The legislation would provide some relief from the liability crisis by bringing emergency physicians and nurses under the umbrella of the Federal Tort Claims Act, which established a fund to pay litigation costs. The act originally was created to cover the cost of lawsuits against government employees but later was expanded to full-time staff physicians serving federally qualified health centers. The bill would extend that coverage to emergency department staff when caring for uninsured patients.
"Factors such as the nation's medical liability crisis have placed a great strain on ERs nationwide," said Duane M. Cady, MD, chair of the AMA Board of Trustees, which is reviewing the new legislation.
"The Senate must pass national medical liability reforms for all physicians so that they can continue to provide care for patients in need," he added. In July, the House passed a tort reform measure that would cap noneconomic damages at $250,000.
Rep. Bart Gordon (D, Tenn.), the emergency department relief bill's co-sponsor, said his measure was not meant as a substitute for comprehensive liability reform but as a rapid response to the current crisis. It's important to pass both, he said at the rally.
The American College of Emergency Physicians released a report showing that Americans made 114 million visits to emergency departments in 2003, a 26% increase from 1993. At the same time, the total number of departments decreased by 14%.
The result is that the nation's 4,000 hospital emergency departments are being overwhelmed. Even in the absence of a natural disaster or other catastrophic event, the majority of them are running at or over critical capacity, according to the report.
"If you look at what happened after Katrina, we don't have surge capacity," said Gordon Wheeler, spokesman for ACEP.
Crowded emergency departments also are beginning to impact community physicians around them, said Chris Slusher, MD, from Manchester, N.H., where he works in the urgent appointment department of the Dartmouth-Hitchcock Medical Center.
Due to a scarcity of hospital beds, wait times at the emergency department have continued to lengthen.
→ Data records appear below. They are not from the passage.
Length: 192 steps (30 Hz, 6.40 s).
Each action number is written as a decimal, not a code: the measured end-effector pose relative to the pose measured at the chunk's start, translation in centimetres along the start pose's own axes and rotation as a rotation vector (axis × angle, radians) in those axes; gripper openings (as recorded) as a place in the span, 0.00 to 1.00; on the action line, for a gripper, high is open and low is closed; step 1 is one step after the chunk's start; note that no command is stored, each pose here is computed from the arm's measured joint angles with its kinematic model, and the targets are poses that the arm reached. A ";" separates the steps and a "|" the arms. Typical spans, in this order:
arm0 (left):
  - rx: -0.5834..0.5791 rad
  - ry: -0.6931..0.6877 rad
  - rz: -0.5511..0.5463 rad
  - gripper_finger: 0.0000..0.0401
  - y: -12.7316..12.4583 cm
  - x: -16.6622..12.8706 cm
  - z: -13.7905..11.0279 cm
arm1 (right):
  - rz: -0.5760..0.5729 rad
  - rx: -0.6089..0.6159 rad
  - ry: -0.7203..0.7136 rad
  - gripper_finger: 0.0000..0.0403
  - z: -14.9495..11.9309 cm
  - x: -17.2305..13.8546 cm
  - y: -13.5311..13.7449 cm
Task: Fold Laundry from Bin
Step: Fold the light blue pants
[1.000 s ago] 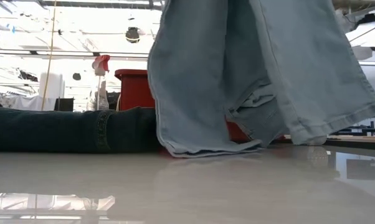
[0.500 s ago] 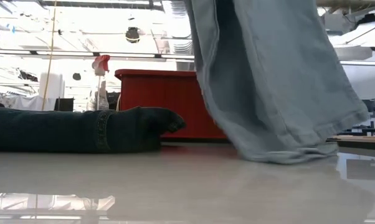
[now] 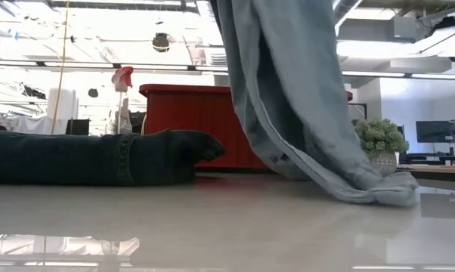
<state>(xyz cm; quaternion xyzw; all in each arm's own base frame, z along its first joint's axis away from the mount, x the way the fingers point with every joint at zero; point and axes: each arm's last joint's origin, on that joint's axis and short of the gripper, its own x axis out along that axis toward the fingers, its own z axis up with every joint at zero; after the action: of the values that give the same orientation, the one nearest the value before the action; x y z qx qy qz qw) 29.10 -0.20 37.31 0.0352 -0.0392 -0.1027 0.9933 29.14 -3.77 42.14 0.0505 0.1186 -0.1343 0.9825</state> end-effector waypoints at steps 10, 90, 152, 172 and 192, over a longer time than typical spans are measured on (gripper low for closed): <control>-0.037 0.029 0.068 0.56 0.5 -1.2 0.5 | 0.025 -0.170 0.112 0.05 -1.2 -0.2 0.6; -0.393 -0.219 0.062 0.00 -2.4 -9.1 7.2 | -0.229 -0.684 -0.608 0.48 -12.1 5.4 5.2; -0.424 0.048 0.078 0.32 -2.8 -10.5 5.1 | -0.430 -0.717 -0.622 0.13 -3.6 1.0 4.5; -0.437 0.240 0.174 0.32 -2.8 -10.8 3.2 | -0.562 -0.851 -0.381 0.61 -5.0 0.5 7.0; -0.547 0.577 0.413 0.32 -3.1 -12.0 -0.6 | -0.103 -0.404 0.389 0.63 -11.8 -3.1 8.0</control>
<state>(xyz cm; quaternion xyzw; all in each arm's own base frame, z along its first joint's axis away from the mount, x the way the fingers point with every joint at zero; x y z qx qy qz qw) 16.87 -0.67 35.64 -0.2101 0.2617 0.1052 0.9361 25.84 6.26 32.00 -0.1278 0.3318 -0.1455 0.9232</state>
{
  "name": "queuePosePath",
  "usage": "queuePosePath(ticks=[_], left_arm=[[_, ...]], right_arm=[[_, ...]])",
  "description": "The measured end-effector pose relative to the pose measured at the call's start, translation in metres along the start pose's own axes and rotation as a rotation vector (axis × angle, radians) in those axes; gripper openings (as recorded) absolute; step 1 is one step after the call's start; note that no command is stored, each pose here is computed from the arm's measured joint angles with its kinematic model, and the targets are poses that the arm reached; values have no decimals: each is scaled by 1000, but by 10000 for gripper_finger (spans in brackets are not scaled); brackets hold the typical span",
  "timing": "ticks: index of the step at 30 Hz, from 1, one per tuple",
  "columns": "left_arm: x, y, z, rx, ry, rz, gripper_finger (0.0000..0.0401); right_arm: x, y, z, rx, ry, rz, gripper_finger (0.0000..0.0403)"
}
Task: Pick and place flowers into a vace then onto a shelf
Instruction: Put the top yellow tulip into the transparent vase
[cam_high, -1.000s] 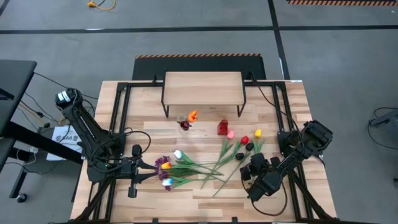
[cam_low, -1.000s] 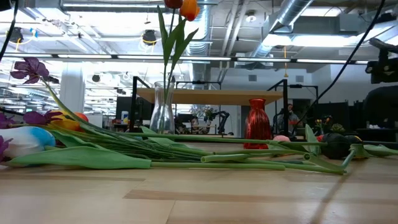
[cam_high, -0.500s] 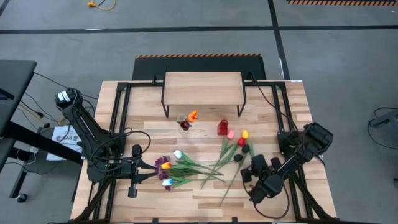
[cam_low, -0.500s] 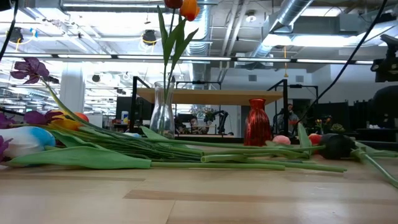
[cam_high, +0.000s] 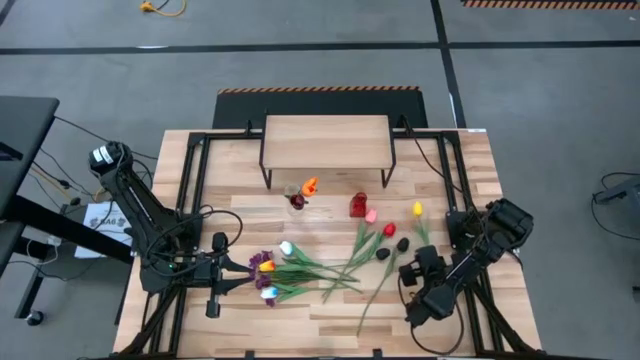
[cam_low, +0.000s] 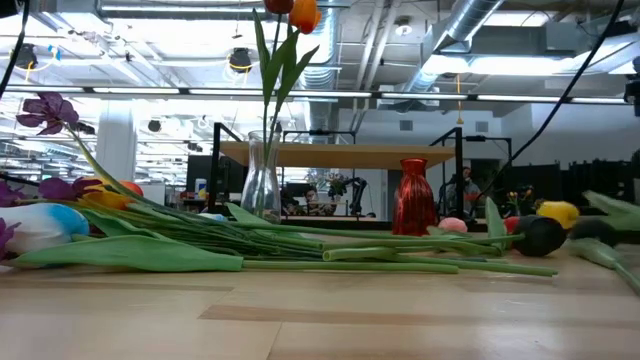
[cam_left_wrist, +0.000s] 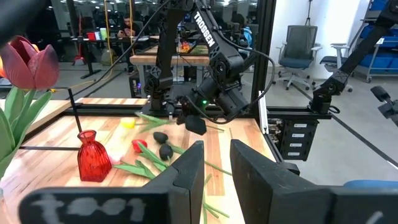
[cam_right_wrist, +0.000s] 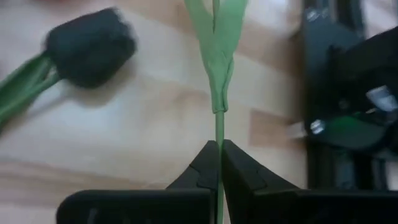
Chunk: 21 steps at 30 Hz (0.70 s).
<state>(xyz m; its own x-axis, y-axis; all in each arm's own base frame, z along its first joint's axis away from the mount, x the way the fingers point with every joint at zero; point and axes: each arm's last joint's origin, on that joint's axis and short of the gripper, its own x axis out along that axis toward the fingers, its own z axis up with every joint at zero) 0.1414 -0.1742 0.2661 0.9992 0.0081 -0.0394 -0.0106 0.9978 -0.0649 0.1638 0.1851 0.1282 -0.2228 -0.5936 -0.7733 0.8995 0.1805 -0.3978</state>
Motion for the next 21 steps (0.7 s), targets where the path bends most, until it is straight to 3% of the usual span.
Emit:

Many who have medical emergencies but want to avoid waiting for care in the ED are now seeking it elsewhere in the community, he said.
"Traditionally, everything has been dumped on the emergency department, and now the levees are overflowing," Dr. Slusher said.
Nowhere else to go
Capacity problems are caused in part by a growing uninsured population that is straining the health care system and has hit emergency departments especially hard, Wheeler said.
About 15% of emergency patients are uninsured, said a study last year in the Annals of Emergency Medicine. Federal law bars emergency departments from turning patients away.
"Congress has told us that we have to take care of the uninsured. But they didn't say who is going to pay for that," said internist Barbara Ellzey, MD, of St. Louis, where she helps staff local emergency departments. The ACEP-backed legislation, introduced in the House by Gordon and Rep. Pete Sessions (R, Texas), would go a long way to alleviate that cost, she said.
The bill would make the federal government pay emergency physicians an extra 10% for the care they provide to Medicare patients. Although the measure has not been officially priced out, a rough estimate put the cost of that provision at $180 million, Wheeler said.
The extra money is similar to disproportionate share hospital payments, which offset uncompensated care hospitals provide to indigent and other uninsured populations.
The legislation also would require the secretary of the Dept. of Health and Human Services to create standards and incentives for hospitals to speed up the process of admitting patients from the emergency department.